<<<<

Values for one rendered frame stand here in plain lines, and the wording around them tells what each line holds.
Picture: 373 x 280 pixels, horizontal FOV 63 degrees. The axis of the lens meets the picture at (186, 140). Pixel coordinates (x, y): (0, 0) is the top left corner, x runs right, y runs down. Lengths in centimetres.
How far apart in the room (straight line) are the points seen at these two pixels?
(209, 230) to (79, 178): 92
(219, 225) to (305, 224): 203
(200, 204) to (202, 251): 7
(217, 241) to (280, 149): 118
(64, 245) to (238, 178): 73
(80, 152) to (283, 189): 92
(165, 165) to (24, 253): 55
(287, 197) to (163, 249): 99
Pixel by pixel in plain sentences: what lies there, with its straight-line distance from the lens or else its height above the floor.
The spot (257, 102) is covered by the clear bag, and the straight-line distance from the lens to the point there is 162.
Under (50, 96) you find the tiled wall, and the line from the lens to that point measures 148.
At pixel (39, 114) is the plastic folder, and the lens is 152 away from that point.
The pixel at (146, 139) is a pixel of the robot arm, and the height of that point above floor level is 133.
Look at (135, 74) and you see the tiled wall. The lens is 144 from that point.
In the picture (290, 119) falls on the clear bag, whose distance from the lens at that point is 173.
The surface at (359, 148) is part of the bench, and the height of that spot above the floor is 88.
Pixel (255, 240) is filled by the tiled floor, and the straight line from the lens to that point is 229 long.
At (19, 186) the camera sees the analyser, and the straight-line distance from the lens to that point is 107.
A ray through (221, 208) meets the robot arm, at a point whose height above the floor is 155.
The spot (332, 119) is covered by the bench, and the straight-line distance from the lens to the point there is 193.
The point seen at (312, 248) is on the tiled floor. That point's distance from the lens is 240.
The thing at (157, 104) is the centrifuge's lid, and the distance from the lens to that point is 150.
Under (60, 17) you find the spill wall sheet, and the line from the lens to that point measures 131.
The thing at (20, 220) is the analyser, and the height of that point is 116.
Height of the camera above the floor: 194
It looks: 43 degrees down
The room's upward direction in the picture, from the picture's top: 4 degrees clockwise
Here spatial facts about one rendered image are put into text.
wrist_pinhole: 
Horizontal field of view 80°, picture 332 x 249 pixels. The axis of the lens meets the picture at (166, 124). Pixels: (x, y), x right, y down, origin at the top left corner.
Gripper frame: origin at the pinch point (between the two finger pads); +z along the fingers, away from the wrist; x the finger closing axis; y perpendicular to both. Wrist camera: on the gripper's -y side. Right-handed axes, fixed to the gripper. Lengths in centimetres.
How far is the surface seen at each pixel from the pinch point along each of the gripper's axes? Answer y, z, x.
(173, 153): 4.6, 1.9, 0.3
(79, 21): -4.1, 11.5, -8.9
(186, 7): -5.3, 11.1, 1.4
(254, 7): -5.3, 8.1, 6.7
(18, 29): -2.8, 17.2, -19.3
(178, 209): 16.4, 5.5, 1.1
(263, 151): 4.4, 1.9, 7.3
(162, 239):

>>>>

● **EXERCISE DIRECTIONS**: With the line holding "How far apart" as the first and the line holding "The spot (332, 119)" as the last, set down that range of the entries above exactly, and nothing else.

● **OUTPUT FOR THIS EXERCISE**:
How far apart in the room (straight line) are the points seen at these two pixels?
(209, 230) to (79, 178): 92
(219, 225) to (305, 224): 203
(200, 204) to (202, 251): 7
(217, 241) to (280, 149): 118
(64, 245) to (238, 178): 73
(80, 152) to (283, 189): 92
(165, 165) to (24, 253): 55
(287, 197) to (163, 249): 99
Pixel by pixel in plain sentences: what lies there, with its straight-line distance from the lens or else its height above the floor.
The spot (257, 102) is covered by the clear bag, and the straight-line distance from the lens to the point there is 162.
Under (50, 96) you find the tiled wall, and the line from the lens to that point measures 148.
At pixel (39, 114) is the plastic folder, and the lens is 152 away from that point.
The pixel at (146, 139) is a pixel of the robot arm, and the height of that point above floor level is 133.
Look at (135, 74) and you see the tiled wall. The lens is 144 from that point.
In the picture (290, 119) falls on the clear bag, whose distance from the lens at that point is 173.
The surface at (359, 148) is part of the bench, and the height of that spot above the floor is 88.
Pixel (255, 240) is filled by the tiled floor, and the straight line from the lens to that point is 229 long.
At (19, 186) the camera sees the analyser, and the straight-line distance from the lens to that point is 107.
A ray through (221, 208) meets the robot arm, at a point whose height above the floor is 155.
The spot (332, 119) is covered by the bench, and the straight-line distance from the lens to the point there is 193.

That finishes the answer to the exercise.